Work item:
Using the entries that follow, state how many lines contain the word "shown". The response is that number and nothing more.

=== Available data ===

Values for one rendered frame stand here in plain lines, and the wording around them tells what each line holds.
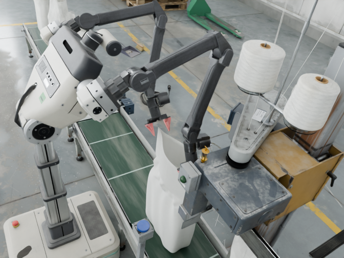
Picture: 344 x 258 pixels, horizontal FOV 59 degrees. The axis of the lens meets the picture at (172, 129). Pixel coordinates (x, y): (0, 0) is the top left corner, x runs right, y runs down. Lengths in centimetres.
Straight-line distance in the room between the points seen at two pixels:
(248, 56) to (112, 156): 158
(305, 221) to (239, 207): 195
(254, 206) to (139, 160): 152
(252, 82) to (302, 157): 37
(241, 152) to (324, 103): 31
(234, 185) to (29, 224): 157
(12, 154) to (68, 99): 195
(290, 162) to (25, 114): 112
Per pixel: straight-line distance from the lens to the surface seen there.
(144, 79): 116
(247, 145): 114
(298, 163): 129
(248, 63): 119
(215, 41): 127
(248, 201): 106
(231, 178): 111
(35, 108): 141
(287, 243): 275
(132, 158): 246
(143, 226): 151
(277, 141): 136
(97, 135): 267
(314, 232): 294
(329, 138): 141
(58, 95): 130
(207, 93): 133
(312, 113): 108
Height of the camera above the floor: 213
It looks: 39 degrees down
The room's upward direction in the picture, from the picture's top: 8 degrees clockwise
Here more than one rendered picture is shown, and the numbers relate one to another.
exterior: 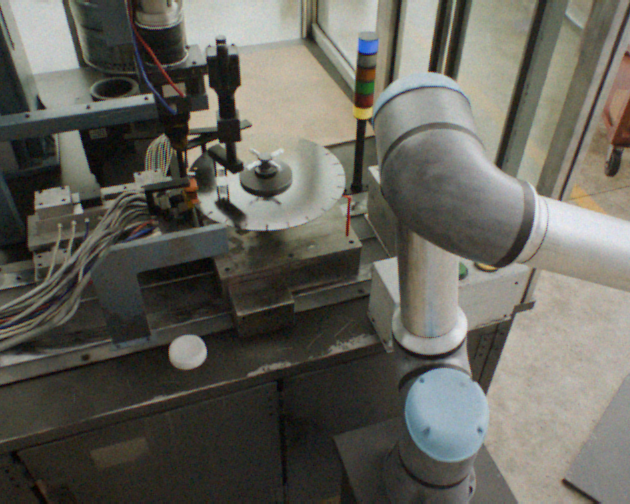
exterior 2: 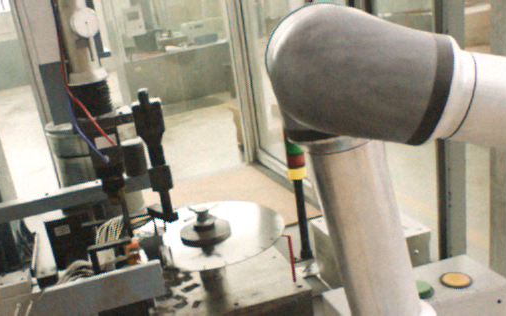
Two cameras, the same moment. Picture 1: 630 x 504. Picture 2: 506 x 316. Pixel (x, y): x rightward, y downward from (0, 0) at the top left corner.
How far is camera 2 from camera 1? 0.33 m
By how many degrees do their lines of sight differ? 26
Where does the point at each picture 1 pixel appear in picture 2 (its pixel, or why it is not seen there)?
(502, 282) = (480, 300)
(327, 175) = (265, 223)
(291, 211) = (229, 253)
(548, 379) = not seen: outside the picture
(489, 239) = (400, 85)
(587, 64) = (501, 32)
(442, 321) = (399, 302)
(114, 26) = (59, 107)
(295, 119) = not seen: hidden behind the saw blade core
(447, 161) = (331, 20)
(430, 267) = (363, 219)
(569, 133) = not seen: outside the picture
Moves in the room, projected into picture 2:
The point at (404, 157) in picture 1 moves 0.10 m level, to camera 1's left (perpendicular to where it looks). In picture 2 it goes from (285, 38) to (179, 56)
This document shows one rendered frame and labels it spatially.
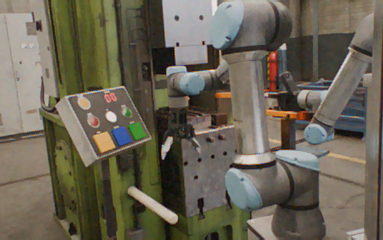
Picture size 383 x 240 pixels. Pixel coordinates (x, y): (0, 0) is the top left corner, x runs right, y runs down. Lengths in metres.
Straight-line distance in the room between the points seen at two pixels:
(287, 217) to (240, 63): 0.44
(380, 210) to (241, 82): 0.47
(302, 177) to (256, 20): 0.42
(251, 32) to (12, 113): 6.29
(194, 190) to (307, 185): 1.05
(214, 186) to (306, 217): 1.07
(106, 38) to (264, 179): 1.21
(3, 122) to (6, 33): 1.46
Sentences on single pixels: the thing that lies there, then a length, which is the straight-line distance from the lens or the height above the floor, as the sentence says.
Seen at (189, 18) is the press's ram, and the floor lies 1.50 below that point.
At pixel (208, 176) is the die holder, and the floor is 0.66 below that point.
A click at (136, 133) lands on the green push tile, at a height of 1.00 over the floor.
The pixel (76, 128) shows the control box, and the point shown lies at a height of 1.07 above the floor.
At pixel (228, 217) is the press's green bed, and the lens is 2.23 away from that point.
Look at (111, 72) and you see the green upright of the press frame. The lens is 1.92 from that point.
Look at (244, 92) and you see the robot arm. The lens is 0.94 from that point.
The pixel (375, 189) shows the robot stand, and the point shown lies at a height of 0.97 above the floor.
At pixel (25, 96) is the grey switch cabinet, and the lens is 7.03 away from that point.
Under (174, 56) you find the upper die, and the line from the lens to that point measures 1.93.
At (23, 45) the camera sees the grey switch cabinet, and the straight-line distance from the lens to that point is 7.01.
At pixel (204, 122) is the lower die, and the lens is 2.04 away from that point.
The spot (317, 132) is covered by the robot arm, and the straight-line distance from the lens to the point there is 1.38.
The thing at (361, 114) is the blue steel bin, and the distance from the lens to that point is 5.47.
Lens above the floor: 1.35
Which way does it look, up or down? 11 degrees down
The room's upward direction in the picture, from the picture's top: 4 degrees counter-clockwise
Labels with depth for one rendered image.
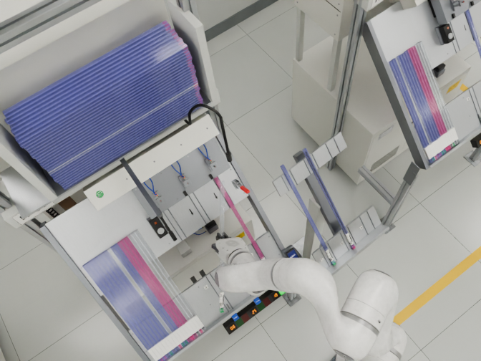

===

Expected output:
3